Japan’s current account surplus shrank at a record pace last year as the economic crisis hit exports, while machinery orders fell for a third straight month in December, official figures showed yesterday.
Japan, the second-biggest economy in the world, has seen a slew of gloomy news in recent weeks as the global downturn crushes demand for its cars, electronics and other goods, deepening the country’s first recession in seven years.
The current account surplus dropped 34.3 percent last year from the previous year to ¥16.28 trillion (US$176.8 billion), the first fall in three years, the finance ministry said.
It was the biggest decline since comparable records began in 1986, a ministry official said.
The trade surplus alone plunged 67.3 percent last year to ¥4.03 trillion. Exports slipped 3 percent while imports rose 8.8 percent.
“The unprecedented decline resulted from a combination of a surge in oil prices in the early part of last year and a sizable drop in exports late last year,” said Hideki Matsumura, an analyst at Japan Research Institute.
In December alone, Japan’s current account surplus plunged 92.1 percent from a year earlier to ¥125.4 billion, as exports slumped 35.1 percent owing to weak demand from recession-hit overseas economies.
Japan logged a trade deficit of ¥197.9 billion for the month, against a surplus of ¥996.8 billion a year earlier.
“The impact of the global economic crisis is extremely big for countries like Japan, which relies heavily on trade,” Matsumura said, warning that Japan’s trade balance would likely remain in deficit for the time being.
The slump in exports has taken a heavy toll on Japanese manufacturers, many of which are now losing money and reducing jobs and investment in factories and equipment.
As a result, Japan’s core machinery orders, a key gauge of corporate capital spending, fell 1.7 percent in December from the previous month, the third consecutive month-on-month fall, the government said.

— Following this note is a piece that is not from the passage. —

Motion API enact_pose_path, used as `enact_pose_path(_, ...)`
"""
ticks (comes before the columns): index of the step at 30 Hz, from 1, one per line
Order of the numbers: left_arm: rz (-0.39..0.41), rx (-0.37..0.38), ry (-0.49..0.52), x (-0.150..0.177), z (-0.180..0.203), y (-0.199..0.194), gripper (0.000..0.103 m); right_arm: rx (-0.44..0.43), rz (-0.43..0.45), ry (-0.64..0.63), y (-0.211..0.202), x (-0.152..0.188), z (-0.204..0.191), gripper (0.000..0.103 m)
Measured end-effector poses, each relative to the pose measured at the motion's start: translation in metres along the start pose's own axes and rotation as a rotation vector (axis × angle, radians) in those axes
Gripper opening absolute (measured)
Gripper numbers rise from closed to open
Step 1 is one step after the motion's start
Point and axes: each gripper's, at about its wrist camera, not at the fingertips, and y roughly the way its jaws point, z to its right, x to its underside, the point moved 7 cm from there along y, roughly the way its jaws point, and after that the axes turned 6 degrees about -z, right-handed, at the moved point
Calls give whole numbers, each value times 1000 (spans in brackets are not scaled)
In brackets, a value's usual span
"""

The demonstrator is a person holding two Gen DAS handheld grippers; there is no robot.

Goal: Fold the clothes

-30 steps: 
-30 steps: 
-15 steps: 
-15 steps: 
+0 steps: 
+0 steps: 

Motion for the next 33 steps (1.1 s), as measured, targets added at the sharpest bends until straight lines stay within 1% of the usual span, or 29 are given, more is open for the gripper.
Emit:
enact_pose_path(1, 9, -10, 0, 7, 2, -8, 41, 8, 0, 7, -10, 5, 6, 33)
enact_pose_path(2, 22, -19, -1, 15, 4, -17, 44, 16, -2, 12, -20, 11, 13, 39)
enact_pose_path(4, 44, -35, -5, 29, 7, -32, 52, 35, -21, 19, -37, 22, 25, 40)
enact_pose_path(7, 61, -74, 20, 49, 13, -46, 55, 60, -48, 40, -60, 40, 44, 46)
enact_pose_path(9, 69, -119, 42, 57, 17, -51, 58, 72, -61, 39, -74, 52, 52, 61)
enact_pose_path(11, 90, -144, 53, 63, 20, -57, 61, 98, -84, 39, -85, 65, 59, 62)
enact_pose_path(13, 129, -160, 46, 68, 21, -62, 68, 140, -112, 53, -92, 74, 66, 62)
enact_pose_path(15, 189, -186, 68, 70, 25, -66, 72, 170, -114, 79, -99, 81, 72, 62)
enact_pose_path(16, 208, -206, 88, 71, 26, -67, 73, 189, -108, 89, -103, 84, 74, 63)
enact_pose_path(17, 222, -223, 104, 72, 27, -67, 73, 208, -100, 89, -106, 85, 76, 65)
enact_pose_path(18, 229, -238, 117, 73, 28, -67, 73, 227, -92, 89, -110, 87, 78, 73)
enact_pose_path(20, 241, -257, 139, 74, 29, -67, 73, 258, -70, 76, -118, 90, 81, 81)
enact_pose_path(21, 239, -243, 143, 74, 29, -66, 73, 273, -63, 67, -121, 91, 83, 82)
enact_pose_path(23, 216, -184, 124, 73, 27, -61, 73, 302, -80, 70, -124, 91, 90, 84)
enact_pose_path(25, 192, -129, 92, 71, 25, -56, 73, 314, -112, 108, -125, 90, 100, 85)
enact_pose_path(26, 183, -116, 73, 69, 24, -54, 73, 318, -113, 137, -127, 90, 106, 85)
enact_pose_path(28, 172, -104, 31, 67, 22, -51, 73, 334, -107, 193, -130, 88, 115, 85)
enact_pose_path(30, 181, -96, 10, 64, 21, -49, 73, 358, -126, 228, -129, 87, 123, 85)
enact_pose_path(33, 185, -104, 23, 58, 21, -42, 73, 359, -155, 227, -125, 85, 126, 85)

The core private-sector machinery orders, which exclude particularly volatile demand from power companies and for ships, had already plunged 16.2 percent plunge in November.
The fall in December was smaller than the market’s average forecast for a 8.9 percent decline thanks to robust orders in the steel industry, which analysts said may have been placed by China.
But orders in the fourth quarter plunged 16.7 percent, and analysts said corporate capital spending was likely to remain weak.